誰とでもフレンドリーに話せる人なら、毎日が楽しい街なんだろうなと思った。

上京雑記。

2023-11-20 21:41:39 | 日記
スマホを立ち上げて目的地を確認。再びその道程にある目印となる建物を順番に覚えておき、とりあえずスタートしてみる。
時間は午後8時半。ハロウィーン当日である。日常が非日常と思える新宿なのに、コスプレをした人が普通に歩道を歩いているので、気持ちが付いてゆかない。
なるべくキョロキョロしない様に意識して、少し速足で歩く。それでも、前を歩いている人を追い越す事が無い。むしろ抜いてゆく人がいる。街の人は歩くのが実に速い。

よく分からないまま大通りを左に曲がり、さくら通りという名の道を目指す。外国人と仕事帰りの人と、これから遊びに行こうとしている若者たちが、ぞろぞろと歩いていて信号待ちをしている間でも怖さを覚える。壁を背にして信号が変わるのを待つ。
ネオンがとても明るく、人工的な明るさに成れていないのか目がチカチカしてくる。

信号が変わり、わらわらと歩きだす人に紛れるように渡り、さくら通りに入ったが、道幅が狭くなっているにも拘らず人が密集していた。
見た目でヤバいと分かる人がゴロゴロいる。緊張がさらに高まる。ここはおたおたするよりも、道の真ん中を歩いた方がよいと判断。ただし、すれ違う人と肩がぶつからないように細心の注意を払いながら歩かねばならない。(この状態が常時では感染症予防対策は困難を極めたであろうことは想像に難しくない)
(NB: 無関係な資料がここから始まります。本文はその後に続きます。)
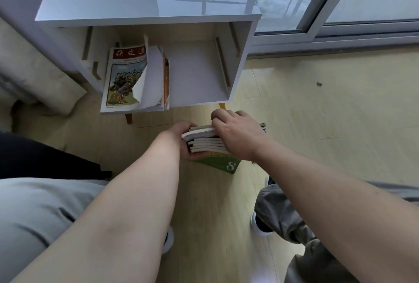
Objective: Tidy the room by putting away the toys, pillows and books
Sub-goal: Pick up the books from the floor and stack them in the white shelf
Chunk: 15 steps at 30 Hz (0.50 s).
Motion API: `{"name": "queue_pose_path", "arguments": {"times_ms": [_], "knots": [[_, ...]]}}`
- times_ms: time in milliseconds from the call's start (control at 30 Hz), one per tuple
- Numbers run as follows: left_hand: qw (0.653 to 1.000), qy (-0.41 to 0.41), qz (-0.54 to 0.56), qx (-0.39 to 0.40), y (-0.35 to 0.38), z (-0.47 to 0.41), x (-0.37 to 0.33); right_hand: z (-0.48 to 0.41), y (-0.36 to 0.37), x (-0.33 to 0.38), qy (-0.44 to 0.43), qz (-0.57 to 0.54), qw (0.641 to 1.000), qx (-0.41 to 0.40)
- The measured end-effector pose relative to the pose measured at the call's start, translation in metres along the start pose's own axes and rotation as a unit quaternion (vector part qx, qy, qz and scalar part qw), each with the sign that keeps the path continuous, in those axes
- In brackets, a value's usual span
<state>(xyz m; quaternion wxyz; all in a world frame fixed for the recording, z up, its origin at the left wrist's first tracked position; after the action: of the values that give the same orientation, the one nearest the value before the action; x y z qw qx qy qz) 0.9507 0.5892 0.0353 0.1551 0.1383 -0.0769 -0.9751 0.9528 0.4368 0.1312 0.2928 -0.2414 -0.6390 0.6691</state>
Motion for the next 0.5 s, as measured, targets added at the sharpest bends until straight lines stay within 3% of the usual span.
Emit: {"name": "queue_pose_path", "arguments": {"times_ms": [167, 300, 500], "knots": [[0.999, 0.031, 0.015, 0.009, 0.004, 0.007, 0.009, 0.026, -0.037, -0.003, -0.016, 0.055, 0.992, -0.110], [0.999, 0.037, 0.021, 0.008, 0.009, 0.006, 0.011, 0.030, -0.082, -0.015, 0.021, 0.073, 0.981, -0.178], [0.999, 0.029, 0.039, -0.009, 0.009, 0.009, 0.011, 0.027, -0.136, -0.016, 0.057, 0.093, 0.971, -0.211]]}}
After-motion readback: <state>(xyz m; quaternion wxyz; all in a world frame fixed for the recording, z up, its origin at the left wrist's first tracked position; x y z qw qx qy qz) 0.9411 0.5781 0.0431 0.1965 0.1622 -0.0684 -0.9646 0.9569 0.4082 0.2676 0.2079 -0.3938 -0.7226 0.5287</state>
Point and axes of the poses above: each hand's wrist, its own z-axis away from the middle knuckle, its own y-axis out of the palm, x = y × z, the point moved 4 cm from there along -z, towards the middle knuckle
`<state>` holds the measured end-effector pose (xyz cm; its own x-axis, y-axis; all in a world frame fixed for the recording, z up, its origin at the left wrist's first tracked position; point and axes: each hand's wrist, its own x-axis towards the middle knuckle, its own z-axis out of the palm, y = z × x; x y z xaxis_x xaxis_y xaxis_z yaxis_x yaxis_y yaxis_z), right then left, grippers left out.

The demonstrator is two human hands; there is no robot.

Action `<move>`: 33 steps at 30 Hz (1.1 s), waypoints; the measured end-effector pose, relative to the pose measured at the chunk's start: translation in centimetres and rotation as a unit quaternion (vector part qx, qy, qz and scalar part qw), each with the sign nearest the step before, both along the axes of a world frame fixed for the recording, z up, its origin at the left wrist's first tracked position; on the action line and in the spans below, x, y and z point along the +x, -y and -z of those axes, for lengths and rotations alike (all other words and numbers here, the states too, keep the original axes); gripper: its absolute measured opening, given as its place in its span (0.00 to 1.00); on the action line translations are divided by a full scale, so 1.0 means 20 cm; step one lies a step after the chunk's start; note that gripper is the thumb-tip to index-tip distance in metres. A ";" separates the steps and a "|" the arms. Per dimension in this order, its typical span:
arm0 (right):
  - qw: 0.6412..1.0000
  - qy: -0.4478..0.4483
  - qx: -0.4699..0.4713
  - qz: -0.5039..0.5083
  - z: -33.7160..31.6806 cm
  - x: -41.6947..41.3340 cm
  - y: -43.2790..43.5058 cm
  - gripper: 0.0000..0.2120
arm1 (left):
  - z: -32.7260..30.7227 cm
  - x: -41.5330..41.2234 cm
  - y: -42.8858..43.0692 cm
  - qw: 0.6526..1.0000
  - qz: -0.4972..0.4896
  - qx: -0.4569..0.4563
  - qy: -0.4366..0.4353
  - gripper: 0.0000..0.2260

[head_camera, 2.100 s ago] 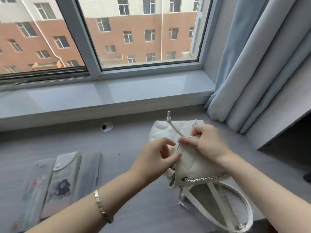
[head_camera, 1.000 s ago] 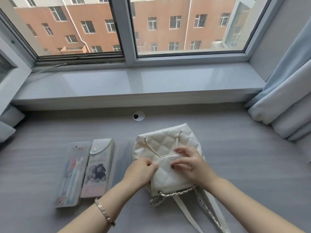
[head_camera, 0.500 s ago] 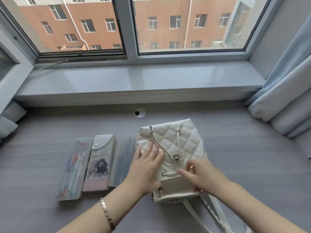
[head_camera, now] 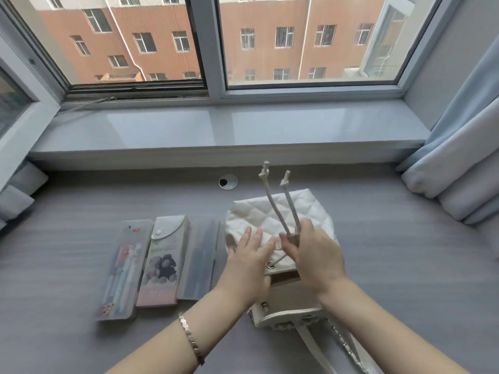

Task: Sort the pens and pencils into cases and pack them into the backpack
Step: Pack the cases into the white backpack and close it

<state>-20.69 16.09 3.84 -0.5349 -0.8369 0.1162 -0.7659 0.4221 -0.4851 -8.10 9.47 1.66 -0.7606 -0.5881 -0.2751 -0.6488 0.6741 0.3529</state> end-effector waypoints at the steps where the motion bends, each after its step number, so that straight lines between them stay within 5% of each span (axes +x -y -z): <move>1: 0.999 0.037 -0.038 0.002 -0.04 -0.02 0.04 0.12 | 0.00 0.00 0.01 1.000 0.002 0.007 -0.010 0.33; 10: 0.977 0.165 -0.138 -0.004 -0.35 -0.12 0.45 0.13 | 0.02 0.04 0.06 0.998 0.036 0.046 -0.002 0.31; 14: 0.980 0.193 0.046 0.010 -0.17 -0.12 0.39 0.19 | 0.04 0.08 0.05 0.996 0.081 -0.012 0.035 0.28; 17: 0.980 0.080 0.176 0.050 -0.07 -0.10 0.24 0.32 | 0.05 0.08 0.03 0.995 0.074 -0.068 0.022 0.20; 22: 0.986 -0.007 -0.075 -0.151 -0.07 0.06 -0.03 0.06 | -0.03 0.01 0.08 0.988 -0.003 -0.097 -0.119 0.07; 26: 0.971 -0.093 -0.111 -0.192 -0.14 0.06 -0.05 0.05 | -0.13 -0.07 0.15 0.982 -0.078 -0.051 -0.164 0.10; 29: 0.971 -0.092 0.065 -0.211 -0.13 0.05 0.01 0.12 | -0.19 -0.14 0.22 0.974 -0.143 -0.015 -0.175 0.14; 31: 0.935 -0.103 0.248 -0.231 -0.08 0.04 0.04 0.16 | -0.23 -0.17 0.26 0.976 -0.145 0.002 -0.160 0.15; 33: 0.901 -0.148 0.309 -0.267 -0.06 0.04 0.07 0.12 | -0.26 -0.20 0.31 0.976 -0.162 0.010 -0.146 0.14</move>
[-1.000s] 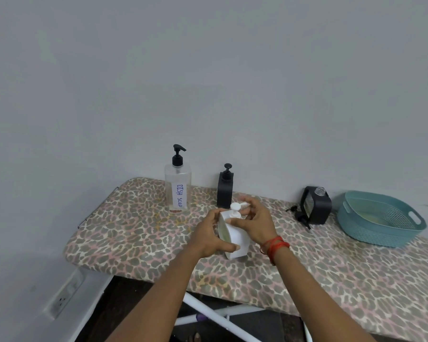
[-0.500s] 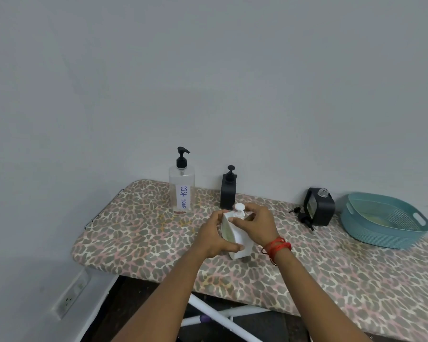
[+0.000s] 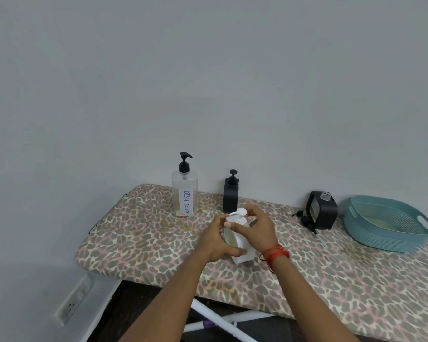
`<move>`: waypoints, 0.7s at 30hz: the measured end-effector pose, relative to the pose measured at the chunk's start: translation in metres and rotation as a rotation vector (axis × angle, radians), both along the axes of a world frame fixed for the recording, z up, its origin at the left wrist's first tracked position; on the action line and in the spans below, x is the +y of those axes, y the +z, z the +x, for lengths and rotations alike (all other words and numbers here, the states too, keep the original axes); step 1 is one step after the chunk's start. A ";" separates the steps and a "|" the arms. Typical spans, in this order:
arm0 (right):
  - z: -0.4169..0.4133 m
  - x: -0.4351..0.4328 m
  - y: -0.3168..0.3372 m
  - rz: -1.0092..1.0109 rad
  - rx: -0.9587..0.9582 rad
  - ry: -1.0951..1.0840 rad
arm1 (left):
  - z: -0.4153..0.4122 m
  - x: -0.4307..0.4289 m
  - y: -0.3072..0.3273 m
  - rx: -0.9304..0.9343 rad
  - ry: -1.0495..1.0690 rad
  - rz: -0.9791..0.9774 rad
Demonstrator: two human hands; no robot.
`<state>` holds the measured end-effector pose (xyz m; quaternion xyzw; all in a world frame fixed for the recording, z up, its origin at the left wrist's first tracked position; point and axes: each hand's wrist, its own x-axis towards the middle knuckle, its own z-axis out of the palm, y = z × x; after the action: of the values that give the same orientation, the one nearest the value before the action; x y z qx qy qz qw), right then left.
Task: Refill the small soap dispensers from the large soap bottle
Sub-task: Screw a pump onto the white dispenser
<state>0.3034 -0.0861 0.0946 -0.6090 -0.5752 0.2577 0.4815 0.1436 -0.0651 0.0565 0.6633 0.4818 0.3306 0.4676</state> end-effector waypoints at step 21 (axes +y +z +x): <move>0.010 -0.003 0.030 0.127 -0.091 0.035 | 0.002 0.000 0.001 0.054 0.014 0.043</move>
<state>0.3137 -0.0894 0.1247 -0.5781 -0.6222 0.2013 0.4880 0.1457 -0.0655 0.0576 0.6784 0.4915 0.3261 0.4379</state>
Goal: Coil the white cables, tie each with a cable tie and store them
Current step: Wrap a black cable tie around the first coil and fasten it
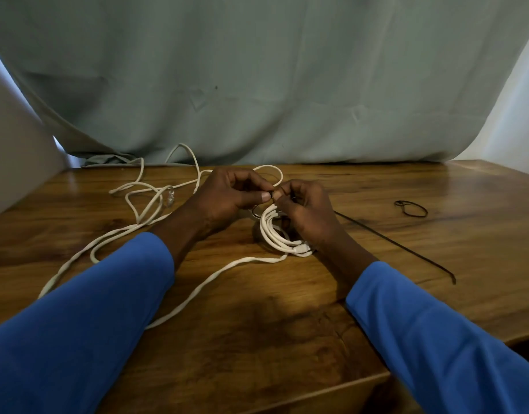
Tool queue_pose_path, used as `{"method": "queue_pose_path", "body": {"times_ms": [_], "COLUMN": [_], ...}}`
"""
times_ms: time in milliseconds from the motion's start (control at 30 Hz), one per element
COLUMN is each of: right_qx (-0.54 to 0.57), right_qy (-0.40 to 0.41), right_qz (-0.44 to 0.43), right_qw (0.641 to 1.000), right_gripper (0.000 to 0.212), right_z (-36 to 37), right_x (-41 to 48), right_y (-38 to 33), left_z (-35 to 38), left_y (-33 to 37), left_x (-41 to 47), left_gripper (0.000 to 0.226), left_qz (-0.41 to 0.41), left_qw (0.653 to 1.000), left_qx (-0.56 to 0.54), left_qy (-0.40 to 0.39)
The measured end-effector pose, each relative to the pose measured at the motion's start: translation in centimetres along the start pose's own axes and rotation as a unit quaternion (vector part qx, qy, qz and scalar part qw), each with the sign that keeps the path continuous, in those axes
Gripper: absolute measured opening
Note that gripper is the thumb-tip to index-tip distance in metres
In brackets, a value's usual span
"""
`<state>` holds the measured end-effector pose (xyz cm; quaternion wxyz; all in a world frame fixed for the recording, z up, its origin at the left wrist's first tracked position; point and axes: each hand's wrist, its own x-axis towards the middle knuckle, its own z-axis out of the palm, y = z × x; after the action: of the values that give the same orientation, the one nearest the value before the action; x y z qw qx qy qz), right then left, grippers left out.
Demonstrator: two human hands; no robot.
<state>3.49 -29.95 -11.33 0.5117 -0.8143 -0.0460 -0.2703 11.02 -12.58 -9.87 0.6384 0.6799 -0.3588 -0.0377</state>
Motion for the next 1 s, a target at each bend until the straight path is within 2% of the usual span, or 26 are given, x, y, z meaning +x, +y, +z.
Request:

そして、エロな気持ちを増幅させるお嬢さんや、その手の看板が次から次へと目に入る。誘惑に負けてはいけないと、ずんずん歩いてゆく。
どこまでも続く歓楽街と人の波。この区画内の一夜で動くお金は、いったいどれくらいになるのだろうかと考えるも、まったく想像がつかない。
しかし、だからこそ、人生をかけて勝負出ようとする人が集まる街なのだろうと思った。

気が付くと、T字路になっていてしばし立ち止まる。
スマホを取り出そうかと思ったが、それも危険だと思い、勘にまかせて左に曲がり、また右に曲がった。

人通りは少なくなったが、目につくのは大きなホストクラブの看板。歩けど歩けど次々にイケメンの姿を観る事が出来る。看板を背負う男たちは確かにカッコいい人たちである。

しかし、すべてのお店が稼働し続けているという実情から考えると、それだけ女性が、彼らにお金を落としているという事であり、手段は様々であるが、それだけ女性がお金を稼げているという事の表れでもある。
男性だけが歓楽街で遊ぶという感覚はもう古い考え方なのだなと思う。
しかし、これだけ人が沢山いる地域でも、サービスに頼らなければ心の隙間を埋められないという事実が、このような物理的な形となって現れているのかもしれないと思った。
そして、男性が水商売の女性にハマり身を崩してゆく事象は、いまや女性にも見られるようになったのかなと思った。